*Directions:*
Below is some data. Retype exactly the lines starting at the one with "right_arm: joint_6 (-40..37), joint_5" and ending at the one with "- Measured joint".

========================

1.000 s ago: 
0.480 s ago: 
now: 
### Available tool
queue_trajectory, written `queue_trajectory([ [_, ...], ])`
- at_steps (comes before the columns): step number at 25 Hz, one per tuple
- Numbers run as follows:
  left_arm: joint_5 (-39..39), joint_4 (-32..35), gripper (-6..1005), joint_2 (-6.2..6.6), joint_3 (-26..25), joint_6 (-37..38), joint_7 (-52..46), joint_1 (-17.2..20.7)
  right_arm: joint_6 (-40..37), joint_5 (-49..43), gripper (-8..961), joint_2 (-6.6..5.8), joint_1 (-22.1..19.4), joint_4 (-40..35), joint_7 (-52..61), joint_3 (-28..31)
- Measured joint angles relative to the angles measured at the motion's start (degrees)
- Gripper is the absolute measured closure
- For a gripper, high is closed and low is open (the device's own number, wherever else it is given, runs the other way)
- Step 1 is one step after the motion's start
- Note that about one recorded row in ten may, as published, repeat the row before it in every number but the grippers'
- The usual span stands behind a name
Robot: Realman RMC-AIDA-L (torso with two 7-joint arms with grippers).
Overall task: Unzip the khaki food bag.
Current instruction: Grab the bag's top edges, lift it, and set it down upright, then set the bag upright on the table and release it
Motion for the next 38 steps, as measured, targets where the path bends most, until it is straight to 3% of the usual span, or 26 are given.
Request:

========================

*Result below:*
  right_arm: joint_6 (-40..37), joint_5 (-49..43), gripper (-8..961), joint_2 (-6.6..5.8), joint_1 (-22.1..19.4), joint_4 (-40..35), joint_7 (-52..61), joint_3 (-28..31)
- Measured joint angles relative to the angles measured at the motion's start (degrees)

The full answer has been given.